__DATA__.
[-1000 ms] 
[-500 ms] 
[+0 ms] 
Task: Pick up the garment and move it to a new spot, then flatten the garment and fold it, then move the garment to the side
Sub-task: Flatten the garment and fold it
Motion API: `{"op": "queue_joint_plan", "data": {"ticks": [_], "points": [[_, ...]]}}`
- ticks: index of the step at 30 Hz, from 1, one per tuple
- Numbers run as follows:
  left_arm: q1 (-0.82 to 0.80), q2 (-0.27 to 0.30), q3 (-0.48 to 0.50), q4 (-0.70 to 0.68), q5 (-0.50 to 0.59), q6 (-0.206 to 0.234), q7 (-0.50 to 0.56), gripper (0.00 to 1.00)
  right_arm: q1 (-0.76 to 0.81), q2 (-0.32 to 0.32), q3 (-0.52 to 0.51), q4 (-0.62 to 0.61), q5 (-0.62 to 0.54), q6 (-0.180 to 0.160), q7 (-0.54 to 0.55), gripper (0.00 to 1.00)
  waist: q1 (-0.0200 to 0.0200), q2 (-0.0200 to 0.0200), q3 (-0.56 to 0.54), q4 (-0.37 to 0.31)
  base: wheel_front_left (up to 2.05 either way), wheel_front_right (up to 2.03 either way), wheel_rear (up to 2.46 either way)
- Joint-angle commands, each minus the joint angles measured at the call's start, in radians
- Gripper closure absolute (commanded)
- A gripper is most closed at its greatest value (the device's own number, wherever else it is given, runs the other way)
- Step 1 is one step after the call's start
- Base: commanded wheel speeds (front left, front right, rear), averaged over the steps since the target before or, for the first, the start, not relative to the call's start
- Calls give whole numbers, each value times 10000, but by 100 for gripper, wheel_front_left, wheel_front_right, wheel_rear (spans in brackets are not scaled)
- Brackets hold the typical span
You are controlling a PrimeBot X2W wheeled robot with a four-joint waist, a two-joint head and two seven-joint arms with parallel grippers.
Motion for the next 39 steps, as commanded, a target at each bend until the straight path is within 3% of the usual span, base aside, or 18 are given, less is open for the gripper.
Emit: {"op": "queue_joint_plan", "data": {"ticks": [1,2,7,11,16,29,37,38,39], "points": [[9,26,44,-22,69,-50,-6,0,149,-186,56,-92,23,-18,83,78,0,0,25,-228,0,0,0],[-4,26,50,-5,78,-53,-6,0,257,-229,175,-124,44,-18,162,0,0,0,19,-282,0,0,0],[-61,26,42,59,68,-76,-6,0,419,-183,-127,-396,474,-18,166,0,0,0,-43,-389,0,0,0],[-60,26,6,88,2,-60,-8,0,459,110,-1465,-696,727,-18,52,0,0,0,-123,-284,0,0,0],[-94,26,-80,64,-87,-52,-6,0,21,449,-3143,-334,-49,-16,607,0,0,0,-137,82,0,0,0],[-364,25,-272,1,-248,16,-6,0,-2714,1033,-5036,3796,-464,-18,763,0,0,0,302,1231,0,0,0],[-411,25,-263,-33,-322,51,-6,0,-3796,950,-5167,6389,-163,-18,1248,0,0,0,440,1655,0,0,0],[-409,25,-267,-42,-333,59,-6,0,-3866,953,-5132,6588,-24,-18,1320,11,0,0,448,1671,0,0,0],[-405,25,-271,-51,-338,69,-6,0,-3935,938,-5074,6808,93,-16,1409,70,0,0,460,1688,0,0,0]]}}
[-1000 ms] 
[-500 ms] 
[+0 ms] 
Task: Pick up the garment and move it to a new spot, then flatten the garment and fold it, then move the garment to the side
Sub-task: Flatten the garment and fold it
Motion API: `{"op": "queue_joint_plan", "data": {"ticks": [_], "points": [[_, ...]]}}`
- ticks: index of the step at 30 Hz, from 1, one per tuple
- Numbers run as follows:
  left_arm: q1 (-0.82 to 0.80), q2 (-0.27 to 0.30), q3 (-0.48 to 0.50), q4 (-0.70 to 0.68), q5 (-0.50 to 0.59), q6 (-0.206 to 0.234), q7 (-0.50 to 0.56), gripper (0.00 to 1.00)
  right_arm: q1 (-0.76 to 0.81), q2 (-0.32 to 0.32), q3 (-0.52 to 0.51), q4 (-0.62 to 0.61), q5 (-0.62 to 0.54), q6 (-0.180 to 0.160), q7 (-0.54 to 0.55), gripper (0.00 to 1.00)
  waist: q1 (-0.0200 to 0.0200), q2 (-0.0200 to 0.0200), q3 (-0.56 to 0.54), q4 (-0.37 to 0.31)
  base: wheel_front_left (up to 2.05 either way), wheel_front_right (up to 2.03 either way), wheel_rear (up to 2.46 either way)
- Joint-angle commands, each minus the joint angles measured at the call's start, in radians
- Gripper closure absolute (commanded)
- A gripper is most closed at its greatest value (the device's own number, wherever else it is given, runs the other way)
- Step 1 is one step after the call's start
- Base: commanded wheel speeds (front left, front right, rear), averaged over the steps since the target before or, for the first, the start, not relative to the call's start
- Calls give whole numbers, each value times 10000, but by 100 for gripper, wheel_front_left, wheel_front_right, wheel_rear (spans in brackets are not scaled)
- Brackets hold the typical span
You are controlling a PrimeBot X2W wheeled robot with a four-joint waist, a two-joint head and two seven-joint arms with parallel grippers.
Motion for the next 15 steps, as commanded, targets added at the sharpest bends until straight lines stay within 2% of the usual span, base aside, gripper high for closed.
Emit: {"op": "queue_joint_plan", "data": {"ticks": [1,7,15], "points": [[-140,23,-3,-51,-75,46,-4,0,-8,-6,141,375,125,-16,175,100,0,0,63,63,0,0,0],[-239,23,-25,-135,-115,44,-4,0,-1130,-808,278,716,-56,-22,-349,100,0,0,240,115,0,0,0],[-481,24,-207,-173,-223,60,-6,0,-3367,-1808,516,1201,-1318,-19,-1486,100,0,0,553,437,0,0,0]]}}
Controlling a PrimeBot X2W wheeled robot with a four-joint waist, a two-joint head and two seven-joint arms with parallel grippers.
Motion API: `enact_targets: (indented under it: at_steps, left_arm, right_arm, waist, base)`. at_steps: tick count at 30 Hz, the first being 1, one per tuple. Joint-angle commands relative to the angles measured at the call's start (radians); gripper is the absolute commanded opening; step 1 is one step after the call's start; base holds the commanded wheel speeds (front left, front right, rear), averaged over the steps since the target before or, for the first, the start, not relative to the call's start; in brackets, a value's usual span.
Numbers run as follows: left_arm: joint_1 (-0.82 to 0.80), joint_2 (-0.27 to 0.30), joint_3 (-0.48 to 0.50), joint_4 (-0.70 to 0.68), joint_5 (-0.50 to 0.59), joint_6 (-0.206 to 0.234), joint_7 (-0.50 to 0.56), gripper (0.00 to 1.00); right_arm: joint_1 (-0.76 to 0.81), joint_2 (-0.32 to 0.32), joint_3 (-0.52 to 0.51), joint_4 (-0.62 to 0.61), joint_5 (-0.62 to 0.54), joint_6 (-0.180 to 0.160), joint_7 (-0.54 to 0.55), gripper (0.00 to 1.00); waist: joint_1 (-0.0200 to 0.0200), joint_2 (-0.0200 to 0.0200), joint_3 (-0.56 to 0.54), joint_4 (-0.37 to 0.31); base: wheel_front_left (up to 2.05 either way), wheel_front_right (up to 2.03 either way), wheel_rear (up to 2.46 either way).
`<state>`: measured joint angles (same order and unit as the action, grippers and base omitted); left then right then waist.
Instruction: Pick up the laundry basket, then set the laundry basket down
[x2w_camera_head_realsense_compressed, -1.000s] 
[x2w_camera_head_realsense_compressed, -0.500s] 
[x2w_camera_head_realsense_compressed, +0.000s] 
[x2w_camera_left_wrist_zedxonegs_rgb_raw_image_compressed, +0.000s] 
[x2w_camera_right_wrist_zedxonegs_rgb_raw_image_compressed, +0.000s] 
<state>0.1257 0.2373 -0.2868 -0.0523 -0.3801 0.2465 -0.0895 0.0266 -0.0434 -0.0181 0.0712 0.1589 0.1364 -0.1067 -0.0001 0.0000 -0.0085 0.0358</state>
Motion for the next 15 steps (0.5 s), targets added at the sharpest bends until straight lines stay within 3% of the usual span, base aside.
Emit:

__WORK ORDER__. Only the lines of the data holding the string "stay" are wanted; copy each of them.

__REPLY__.
Motion for the next 15 steps, as commanded, targets added at the sharpest bends until straight lines stay within 2% of the usual span, base aside, gripper high for closed.
Motion for the next 15 steps (0.5 s), targets added at the sharpest bends until straight lines stay within 3% of the usual span, base aside.

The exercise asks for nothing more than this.